Alpa Compiler Walk-Through
This document provides a walk-through of the compiler part of Alpa.
Note
This document is based on the workflow as in this commit. While some specific details might not be the same as in the latest version, the general idea should be the same.
Starting from an arbitrary JAX function (i.e., computational graph) of a neural network training step, Alpa’s overall workflow includes the following steps:
Layer construction: Cluster different operators in the computational graph into a sequential list of pipeline layers.
Stage construction: Cluster the pipeline layers into pipeline stages and assign each stage a subset of devices for pipeline execution (i.e., inter-operator parallelism).
Auto sharding: Figure out how to shard each operator within each pipeline stage on its corresponding devices with SPMD parallelism (i.e., intra-operator parallelism).
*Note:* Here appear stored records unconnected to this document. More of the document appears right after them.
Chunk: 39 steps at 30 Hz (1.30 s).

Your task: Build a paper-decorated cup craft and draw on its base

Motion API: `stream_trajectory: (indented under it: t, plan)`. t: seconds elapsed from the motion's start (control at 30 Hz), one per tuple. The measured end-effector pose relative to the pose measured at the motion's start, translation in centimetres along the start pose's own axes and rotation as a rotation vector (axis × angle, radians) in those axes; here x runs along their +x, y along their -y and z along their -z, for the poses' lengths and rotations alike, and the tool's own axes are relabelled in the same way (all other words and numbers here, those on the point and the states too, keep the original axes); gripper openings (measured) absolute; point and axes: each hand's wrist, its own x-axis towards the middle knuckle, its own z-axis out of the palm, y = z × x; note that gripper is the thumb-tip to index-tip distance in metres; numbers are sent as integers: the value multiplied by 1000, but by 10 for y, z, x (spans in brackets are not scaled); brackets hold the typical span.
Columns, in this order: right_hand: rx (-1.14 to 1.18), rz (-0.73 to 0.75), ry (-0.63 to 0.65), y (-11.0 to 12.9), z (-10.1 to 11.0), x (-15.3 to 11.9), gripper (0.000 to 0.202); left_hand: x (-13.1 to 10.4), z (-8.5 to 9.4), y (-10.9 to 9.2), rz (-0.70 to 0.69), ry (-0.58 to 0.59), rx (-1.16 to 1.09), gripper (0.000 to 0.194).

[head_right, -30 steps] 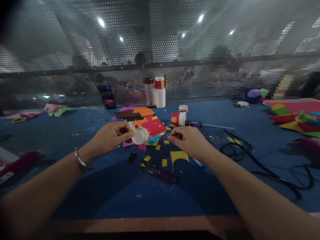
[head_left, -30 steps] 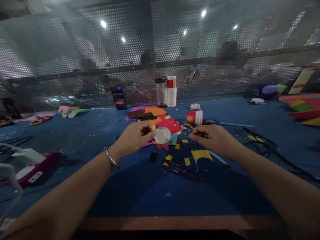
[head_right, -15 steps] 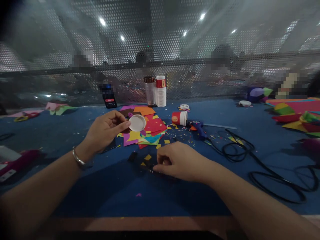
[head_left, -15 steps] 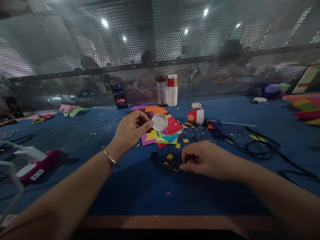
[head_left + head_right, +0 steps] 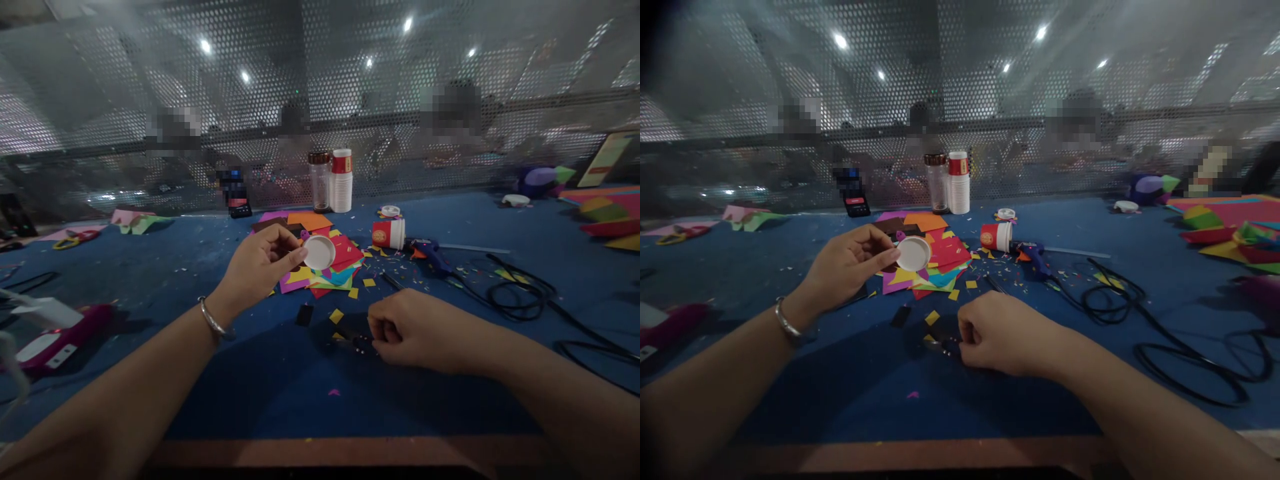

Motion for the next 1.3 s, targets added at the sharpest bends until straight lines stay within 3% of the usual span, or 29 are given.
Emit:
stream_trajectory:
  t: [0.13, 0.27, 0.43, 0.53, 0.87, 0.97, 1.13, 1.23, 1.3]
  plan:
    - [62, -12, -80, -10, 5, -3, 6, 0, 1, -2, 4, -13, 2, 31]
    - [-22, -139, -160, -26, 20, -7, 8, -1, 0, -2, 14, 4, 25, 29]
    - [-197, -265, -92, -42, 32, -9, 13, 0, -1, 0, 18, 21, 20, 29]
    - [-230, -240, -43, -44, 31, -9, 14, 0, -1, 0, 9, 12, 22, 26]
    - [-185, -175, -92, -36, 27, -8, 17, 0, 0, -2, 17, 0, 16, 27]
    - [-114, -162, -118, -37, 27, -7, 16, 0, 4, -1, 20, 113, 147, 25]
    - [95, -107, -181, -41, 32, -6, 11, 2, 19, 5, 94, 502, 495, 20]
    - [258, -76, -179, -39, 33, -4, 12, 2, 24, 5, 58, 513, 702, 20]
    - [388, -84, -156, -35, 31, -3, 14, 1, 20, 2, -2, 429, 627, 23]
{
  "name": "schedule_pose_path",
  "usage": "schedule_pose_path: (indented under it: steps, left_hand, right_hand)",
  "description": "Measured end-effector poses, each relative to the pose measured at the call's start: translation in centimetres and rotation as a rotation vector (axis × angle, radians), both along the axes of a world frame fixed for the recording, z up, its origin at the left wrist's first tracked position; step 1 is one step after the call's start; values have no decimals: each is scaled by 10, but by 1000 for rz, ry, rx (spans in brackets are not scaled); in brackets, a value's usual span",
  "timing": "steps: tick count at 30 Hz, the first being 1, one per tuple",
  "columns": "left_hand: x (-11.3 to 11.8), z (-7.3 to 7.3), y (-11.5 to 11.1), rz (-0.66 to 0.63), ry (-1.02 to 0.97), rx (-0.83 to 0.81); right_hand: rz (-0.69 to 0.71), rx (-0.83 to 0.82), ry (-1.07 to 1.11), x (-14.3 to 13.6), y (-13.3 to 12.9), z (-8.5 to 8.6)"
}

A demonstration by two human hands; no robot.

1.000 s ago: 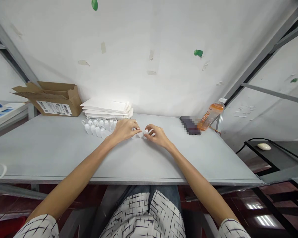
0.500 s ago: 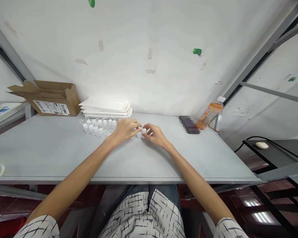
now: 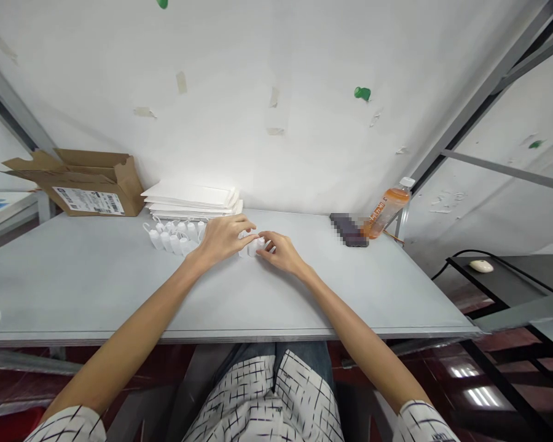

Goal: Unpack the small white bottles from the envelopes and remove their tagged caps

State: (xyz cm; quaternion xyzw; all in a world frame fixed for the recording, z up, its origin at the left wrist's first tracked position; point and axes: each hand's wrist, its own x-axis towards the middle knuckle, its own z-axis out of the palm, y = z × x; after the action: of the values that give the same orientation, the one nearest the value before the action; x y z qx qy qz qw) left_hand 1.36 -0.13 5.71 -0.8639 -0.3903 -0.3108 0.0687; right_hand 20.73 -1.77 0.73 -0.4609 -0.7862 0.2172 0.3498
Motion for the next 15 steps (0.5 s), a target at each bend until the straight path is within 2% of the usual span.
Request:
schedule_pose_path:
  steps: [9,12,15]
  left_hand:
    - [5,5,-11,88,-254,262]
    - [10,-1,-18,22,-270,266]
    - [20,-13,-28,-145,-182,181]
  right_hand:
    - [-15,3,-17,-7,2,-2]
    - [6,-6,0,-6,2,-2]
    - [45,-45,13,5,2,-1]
Let’s start with the following code snippet:
class ManualPipelineMLPModel(nn.Module):
hidden_dim: int
@nn.compact
def __call__(self, x):
x = nn.Dense(features=self.hidden_dim * 4)(x)
x = nn.relu(x)
x = nn.Dense(features=self.hidden_dim)(x)
x = nn.relu(x)
# Use this boundary marker to separate the model into two stages.
alpa.mark_pipeline_boundary()
x = nn.Dense(features=self.hidden_dim * 4)(x)
x = nn.relu(x)
x = nn.Dense(features=self.hidden_dim)(x)
x = nn.relu(x)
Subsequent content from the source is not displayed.